Harwood: When I asked a couple of other campaigns, "What would you ask him if you were me?" they said, "Ask him to name his biggest accomplishment." And the reason they said that was, "He doesn't have any." What is your yardstick for when you're succeeding, as opposed to tilting at windmills, getting publicity, all that? Cruz: What I have endeavored to do in my time in the Senate is to stand up and lead on the great issues of the day.
CNBC's John Harwood sat down with Sen.

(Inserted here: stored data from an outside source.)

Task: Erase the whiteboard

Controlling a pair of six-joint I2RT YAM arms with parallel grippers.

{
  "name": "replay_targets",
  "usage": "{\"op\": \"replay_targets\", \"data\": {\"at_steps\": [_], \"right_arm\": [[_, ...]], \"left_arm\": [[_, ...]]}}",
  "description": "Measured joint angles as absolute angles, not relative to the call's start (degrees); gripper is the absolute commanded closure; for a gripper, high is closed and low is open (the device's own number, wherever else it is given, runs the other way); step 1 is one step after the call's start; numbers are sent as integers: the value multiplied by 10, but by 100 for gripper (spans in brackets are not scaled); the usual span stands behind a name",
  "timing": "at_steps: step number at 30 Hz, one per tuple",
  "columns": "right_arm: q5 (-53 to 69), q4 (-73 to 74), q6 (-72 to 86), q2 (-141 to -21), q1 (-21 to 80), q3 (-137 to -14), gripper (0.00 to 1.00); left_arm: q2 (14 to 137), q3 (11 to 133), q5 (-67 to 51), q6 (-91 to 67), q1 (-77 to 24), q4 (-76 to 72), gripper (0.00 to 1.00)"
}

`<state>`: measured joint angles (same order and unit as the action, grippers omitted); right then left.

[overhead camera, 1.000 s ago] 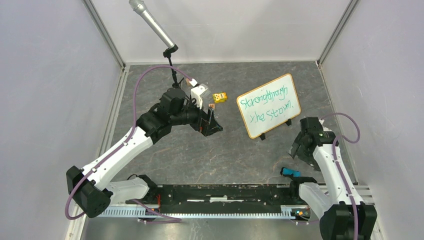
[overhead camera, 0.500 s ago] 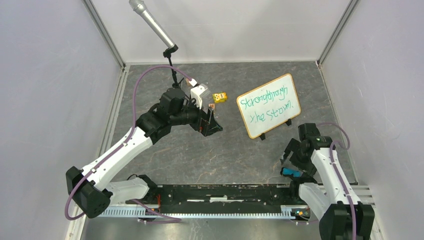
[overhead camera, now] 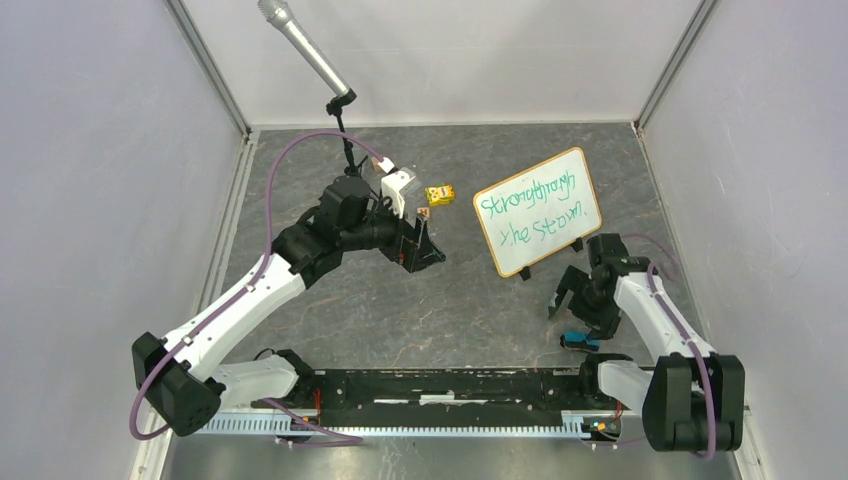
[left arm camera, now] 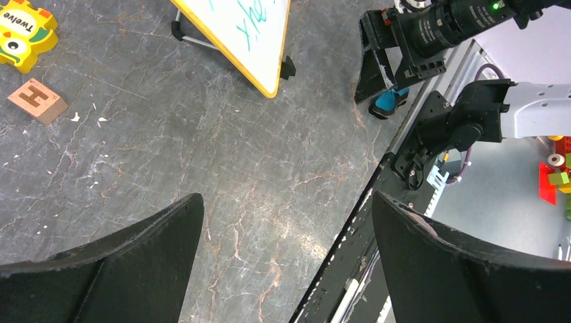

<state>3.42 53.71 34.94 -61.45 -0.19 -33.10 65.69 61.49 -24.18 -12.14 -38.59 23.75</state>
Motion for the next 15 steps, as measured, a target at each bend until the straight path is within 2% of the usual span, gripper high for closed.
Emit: {"op": "replay_targets", "data": {"at_steps": [7, 11, 15], "right_arm": [[28, 506, 310, -664, 50, -406, 2], [-15, 510, 293, -658, 66, -452, 2], [-63, 544, 316, -635, 67, -442, 2]], "left_arm": [[661, 615, -241, -121, -386, 238, 0], [661, 615, -241, -121, -386, 238, 0], [661, 615, -241, -121, -386, 238, 0]]}}
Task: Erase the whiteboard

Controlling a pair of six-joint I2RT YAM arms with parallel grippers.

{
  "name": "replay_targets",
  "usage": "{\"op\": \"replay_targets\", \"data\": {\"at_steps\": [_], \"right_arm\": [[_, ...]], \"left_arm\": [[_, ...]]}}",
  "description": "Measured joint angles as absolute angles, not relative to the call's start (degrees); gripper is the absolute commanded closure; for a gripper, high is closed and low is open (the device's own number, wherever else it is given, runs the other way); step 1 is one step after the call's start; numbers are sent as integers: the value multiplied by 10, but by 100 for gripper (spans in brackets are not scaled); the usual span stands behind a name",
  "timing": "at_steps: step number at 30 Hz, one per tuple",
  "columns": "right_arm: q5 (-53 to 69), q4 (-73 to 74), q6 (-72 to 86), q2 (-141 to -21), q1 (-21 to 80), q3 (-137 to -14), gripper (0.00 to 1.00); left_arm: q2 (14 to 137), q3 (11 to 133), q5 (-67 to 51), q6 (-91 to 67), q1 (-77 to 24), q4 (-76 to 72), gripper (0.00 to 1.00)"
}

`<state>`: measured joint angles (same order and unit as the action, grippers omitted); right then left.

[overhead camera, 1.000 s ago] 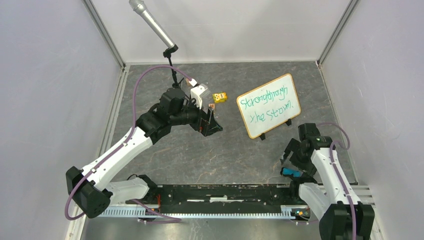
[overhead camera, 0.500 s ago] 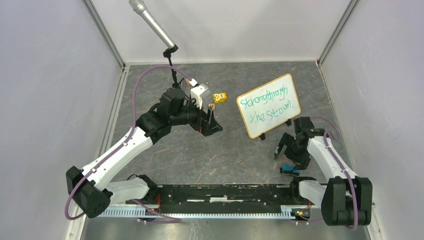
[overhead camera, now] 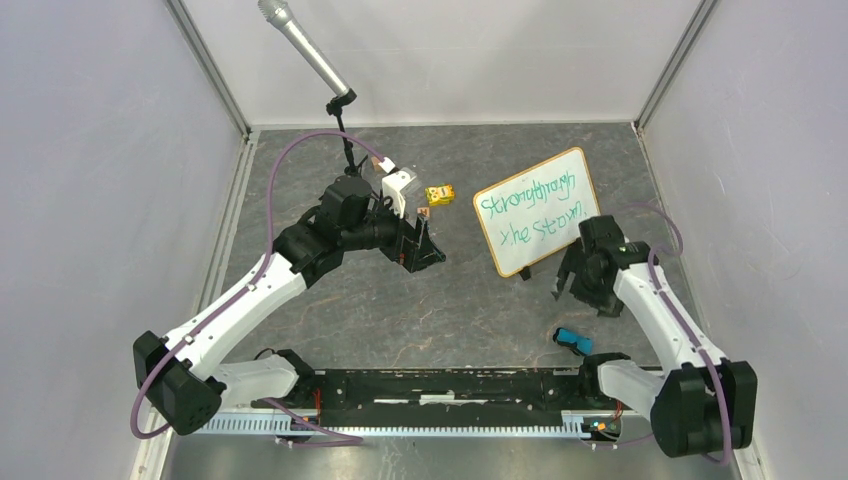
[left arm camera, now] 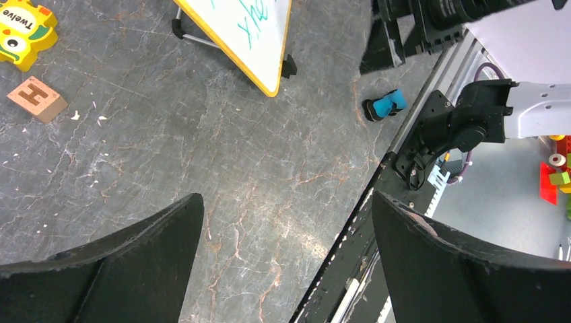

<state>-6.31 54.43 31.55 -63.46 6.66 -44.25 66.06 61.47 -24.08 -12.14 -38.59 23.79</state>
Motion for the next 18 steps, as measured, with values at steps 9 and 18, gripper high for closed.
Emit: {"op": "replay_targets", "data": {"at_steps": [9, 18], "right_arm": [[-79, 630, 490, -581, 66, -373, 2], [-74, 590, 536, -602, 67, -303, 2]], "left_arm": [[661, 615, -241, -121, -386, 238, 0], [661, 615, -241, -121, -386, 239, 0]]}}
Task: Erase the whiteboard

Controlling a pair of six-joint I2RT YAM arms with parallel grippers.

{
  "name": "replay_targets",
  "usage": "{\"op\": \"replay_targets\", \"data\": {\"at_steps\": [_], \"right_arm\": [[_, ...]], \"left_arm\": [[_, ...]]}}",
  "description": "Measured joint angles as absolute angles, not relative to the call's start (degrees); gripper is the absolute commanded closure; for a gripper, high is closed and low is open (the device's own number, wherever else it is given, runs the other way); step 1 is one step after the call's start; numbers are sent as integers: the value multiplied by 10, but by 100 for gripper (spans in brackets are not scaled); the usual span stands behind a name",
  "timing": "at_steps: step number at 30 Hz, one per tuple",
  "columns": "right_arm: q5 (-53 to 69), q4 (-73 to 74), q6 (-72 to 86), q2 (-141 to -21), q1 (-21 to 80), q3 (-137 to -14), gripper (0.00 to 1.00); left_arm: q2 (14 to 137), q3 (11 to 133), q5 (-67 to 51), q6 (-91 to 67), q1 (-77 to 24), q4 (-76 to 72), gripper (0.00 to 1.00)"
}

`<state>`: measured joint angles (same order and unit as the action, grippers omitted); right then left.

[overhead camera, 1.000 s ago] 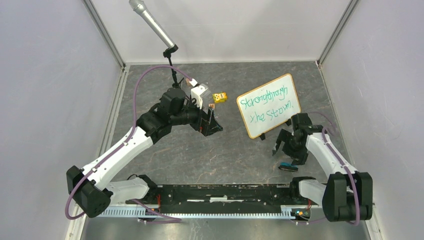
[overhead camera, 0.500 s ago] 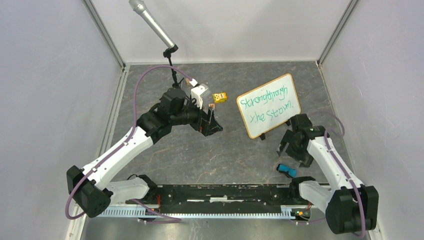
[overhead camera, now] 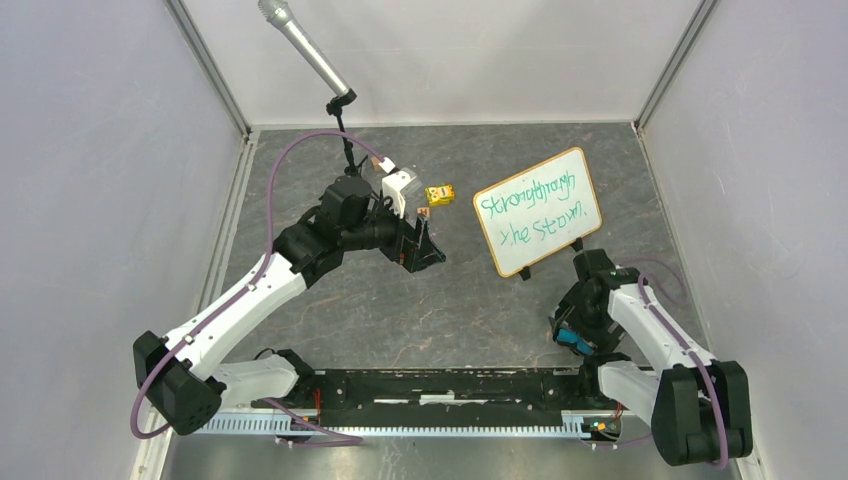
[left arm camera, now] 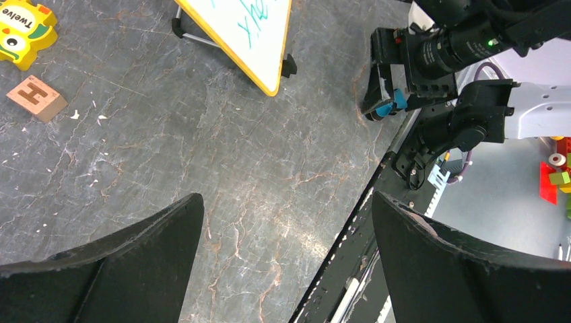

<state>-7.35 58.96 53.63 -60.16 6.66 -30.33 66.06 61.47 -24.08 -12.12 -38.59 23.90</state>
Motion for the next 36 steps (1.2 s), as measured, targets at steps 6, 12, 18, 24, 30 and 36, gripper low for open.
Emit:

Ted Cruz (R-Texas) this week for an informative interview, which included an interesting exchange about the senator's limited record.
The Texas Republican went on to talk about his ongoing effort to destroy the Affordable Care Act, which he has not done, but which he believes he's "built the foundation" to do.
Whether or not one takes the argument seriously, this probably won't be the last time Cruz is asked about his record. John Podhoretz, a prominent voice in conservative media, recently ran a piece with an unflattering headline: "Ted Cruz's challenge: The other guys have done things."
Shortly after the GOP senator launched his presidential candidacy, The Hill published an "infographic" on Cruz's legislative history, which concluded that the Texas Republican has successfully passed just one bill into law.
The piece didn't specify the metrics -- it's unclear, for example, whether this includes amendments and/or resolutions -- but it does help explain why Cruz, when asked about his accomplishments, emphasizes "standing up and leading on the great issues of the day."
It's an effective euphemism for, "Judge me for my position on the issues, not what I've actually done to advance my agenda."
The challenge is not limited to Cruz, of course. Take Sen. Rand Paul (R-Ky.), for example.
Congress.gov shows the Kentucky Republican co-sponsoring a handful of bills that became law during his four years on the Capitol Hill, when it comes to measures on which he was the lead sponsor, none of his proposals became law. Sen. Marco Rubio's (R-Fla.) record points to the exact same problem.
In fairness, these three senators are relatively new to Capitol Hill -- Paul and Rubio were elected in 2010, Cruz in 2012 -- which means they've been legislators during a time in which Congress has accomplished practically nothing. Indeed, the last two Congresses have been the least productive for passing bills into law since clerks started keeping track nearly a century ago.
No one has racked up an impressive list of legislative accomplishments in recent years because the business of lawmaking effectively collapsed after the Republican gains in the 2010 midterms. This, however, may not make for a compelling 2016 pitch: "My excuse for not having any accomplishments is that I've been part of an unpopular institution that hasn't gotten anything done."
In other words, Cruz, Paul, and Rubio will soon hit the national trail, competing against credible rivals, talking with great passion about "standing up and leading on the great issues of the day" -- all the while hoping no one asks what they've actually done since joining the Senate.
Whether Republican primary voters find this persuasive remains to be seen.